→ **YOUR GOAL**
In the records that follow, find the line containing "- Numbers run" and the line containing "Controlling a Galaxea", then transcribe both and every line between them exactly, omitting pictures.

*** TASK INPUT ***

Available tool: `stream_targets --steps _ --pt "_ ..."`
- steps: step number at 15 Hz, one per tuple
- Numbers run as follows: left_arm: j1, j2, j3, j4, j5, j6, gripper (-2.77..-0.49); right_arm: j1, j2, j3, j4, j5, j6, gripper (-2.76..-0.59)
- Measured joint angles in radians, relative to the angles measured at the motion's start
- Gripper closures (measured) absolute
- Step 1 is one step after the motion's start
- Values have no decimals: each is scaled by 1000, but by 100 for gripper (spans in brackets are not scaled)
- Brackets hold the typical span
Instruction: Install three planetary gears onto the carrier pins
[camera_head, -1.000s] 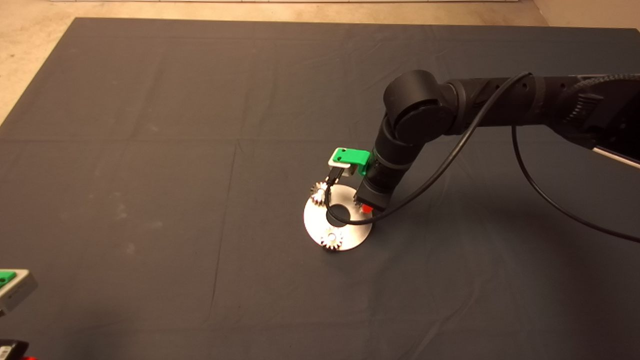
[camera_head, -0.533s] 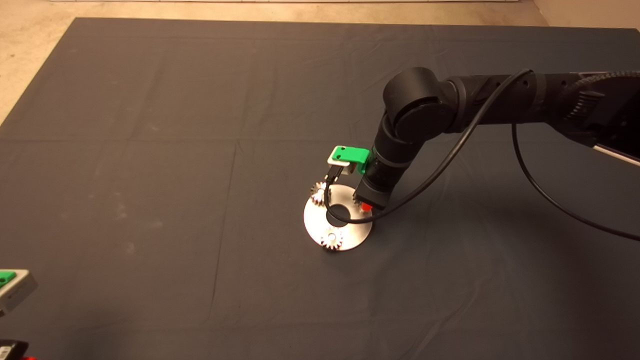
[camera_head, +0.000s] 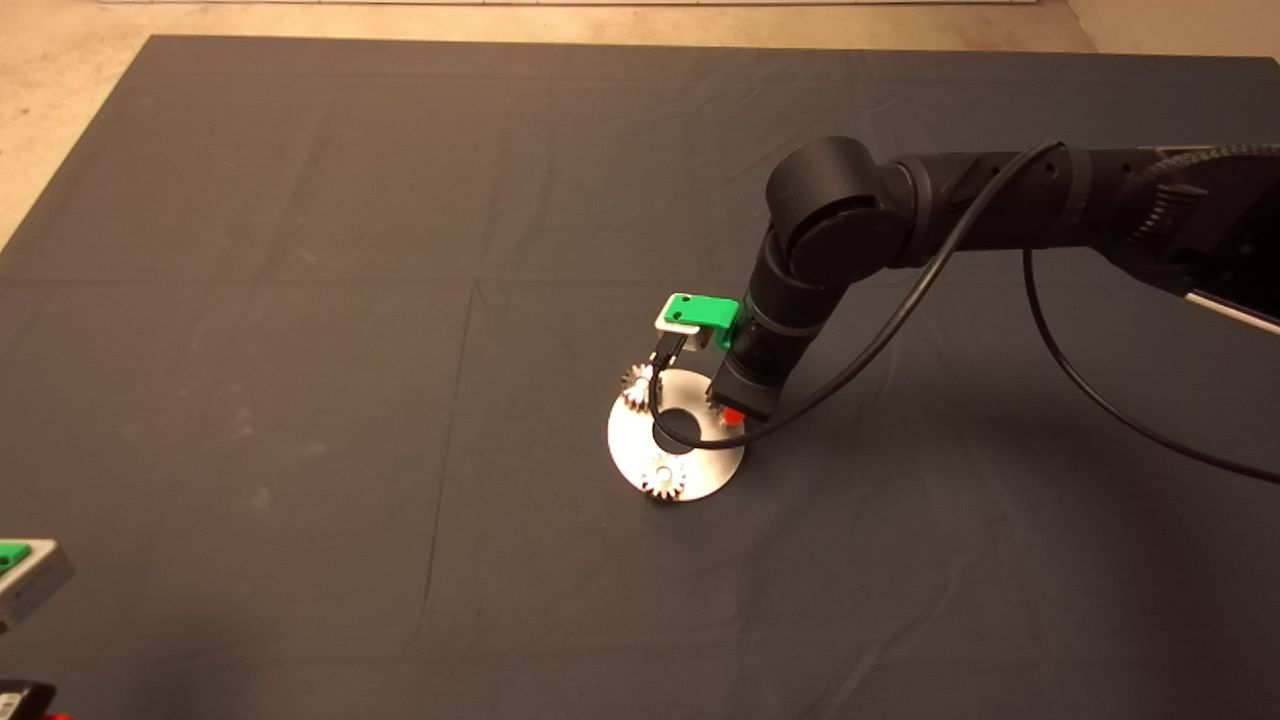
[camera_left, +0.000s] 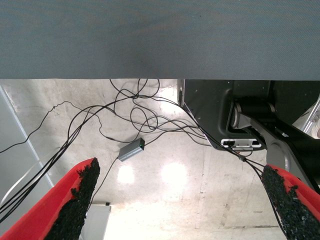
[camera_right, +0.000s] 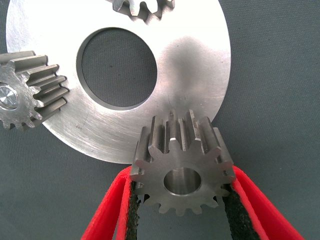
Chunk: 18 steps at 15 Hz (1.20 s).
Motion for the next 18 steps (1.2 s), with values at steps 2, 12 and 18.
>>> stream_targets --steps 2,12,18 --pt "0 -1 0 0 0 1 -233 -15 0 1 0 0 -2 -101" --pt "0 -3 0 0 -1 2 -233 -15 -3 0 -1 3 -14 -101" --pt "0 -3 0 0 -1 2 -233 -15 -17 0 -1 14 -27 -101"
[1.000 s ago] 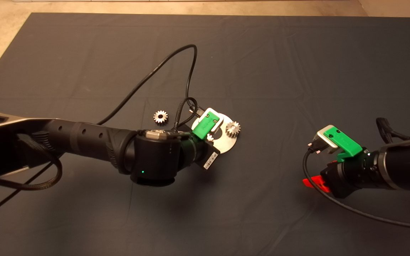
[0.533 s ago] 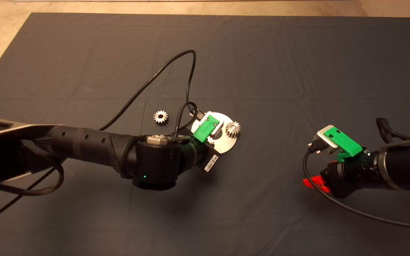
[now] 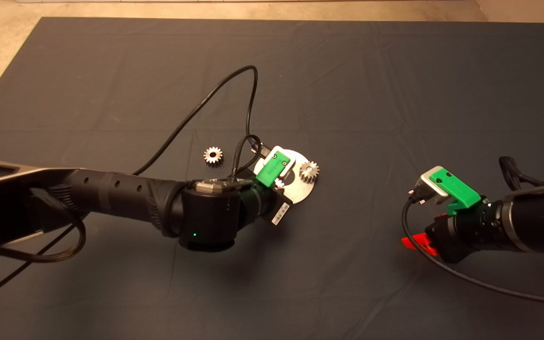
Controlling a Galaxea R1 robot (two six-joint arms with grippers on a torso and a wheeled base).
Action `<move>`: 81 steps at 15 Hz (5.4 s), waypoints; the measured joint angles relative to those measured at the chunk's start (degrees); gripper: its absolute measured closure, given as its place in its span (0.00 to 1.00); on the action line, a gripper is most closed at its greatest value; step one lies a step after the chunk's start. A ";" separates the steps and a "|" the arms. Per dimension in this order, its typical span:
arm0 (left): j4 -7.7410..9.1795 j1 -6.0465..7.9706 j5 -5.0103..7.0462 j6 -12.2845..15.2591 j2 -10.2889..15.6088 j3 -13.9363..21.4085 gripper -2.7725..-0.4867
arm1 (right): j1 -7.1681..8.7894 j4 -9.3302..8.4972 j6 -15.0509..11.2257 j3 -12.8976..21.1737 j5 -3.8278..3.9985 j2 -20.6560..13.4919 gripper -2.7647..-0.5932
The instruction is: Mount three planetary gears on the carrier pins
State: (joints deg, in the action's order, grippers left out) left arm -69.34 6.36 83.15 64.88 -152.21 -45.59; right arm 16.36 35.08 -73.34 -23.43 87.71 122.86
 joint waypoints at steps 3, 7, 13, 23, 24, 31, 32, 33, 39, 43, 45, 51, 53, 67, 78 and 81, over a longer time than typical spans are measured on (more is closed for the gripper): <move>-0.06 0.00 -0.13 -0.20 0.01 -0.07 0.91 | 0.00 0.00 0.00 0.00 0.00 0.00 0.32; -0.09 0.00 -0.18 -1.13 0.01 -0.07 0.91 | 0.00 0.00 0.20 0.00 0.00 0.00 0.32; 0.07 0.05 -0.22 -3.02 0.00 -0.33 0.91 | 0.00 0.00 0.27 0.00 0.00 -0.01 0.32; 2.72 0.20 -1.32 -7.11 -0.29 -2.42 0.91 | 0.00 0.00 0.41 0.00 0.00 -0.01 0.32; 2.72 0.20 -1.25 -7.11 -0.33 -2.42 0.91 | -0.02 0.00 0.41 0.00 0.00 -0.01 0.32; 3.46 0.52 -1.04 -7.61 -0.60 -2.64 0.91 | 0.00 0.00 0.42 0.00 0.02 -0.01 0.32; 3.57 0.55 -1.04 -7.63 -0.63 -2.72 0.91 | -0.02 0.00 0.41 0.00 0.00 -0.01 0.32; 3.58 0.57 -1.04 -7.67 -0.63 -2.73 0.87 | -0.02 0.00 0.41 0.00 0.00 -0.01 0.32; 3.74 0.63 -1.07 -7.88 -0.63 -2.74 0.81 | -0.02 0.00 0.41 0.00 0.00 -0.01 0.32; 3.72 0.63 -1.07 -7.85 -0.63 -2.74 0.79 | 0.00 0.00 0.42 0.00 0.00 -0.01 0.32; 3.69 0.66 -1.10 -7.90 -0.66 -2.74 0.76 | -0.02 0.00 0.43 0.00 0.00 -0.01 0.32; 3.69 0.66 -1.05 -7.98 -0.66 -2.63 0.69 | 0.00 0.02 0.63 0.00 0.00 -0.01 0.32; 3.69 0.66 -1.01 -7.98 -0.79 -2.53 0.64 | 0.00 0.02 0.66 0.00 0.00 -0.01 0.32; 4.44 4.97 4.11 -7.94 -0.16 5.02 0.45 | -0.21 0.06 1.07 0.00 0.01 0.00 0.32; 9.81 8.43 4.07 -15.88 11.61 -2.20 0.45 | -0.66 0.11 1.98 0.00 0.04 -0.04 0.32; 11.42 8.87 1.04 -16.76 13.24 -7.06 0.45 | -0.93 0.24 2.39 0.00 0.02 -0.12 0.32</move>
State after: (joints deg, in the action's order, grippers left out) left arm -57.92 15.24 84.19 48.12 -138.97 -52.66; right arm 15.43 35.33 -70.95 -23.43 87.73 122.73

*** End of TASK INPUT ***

→ **ANSWER FOR THIS EXERCISE**
- Numbers run as follows: left_arm: j1, j2, j3, j4, j5, j6, gripper (-2.77..-0.49); right_arm: j1, j2, j3, j4, j5, j6, gripper (-2.76..-0.59)
- Measured joint angles in radians, relative to the angles measured at the motion's start
- Gripper closures (measured) absolute
- Step 1 is one step after the motion's start
- Values have no decimals: each is scaled by 1000, but by 100 for gripper (spans in brackets are not scaled)
- Brackets hold the typical span
Instruction: Install three planetary gears onto the carrier pins
[camera_head, -1.000s] 
[camera_head, -0.533s] 
[camera_head, +0.000s] 
[camera_left, +0.000s] 
[camera_right, +0.000s] 
Chunk: 18 steps at 15 Hz (1.20 s).
Motion for the next 18 steps (1.2 s), with values at steps 2, 12 and 18.
>>> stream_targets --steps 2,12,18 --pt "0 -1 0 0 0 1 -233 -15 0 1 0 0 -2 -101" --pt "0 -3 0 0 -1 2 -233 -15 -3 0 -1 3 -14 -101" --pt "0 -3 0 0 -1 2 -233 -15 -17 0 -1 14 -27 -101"
[1.000 s ago] 
[0.533 s ago] 
[now] 
Controlling a Galaxea R1 robot (two six-joint arms with grippers on a torso and a wheeled base).

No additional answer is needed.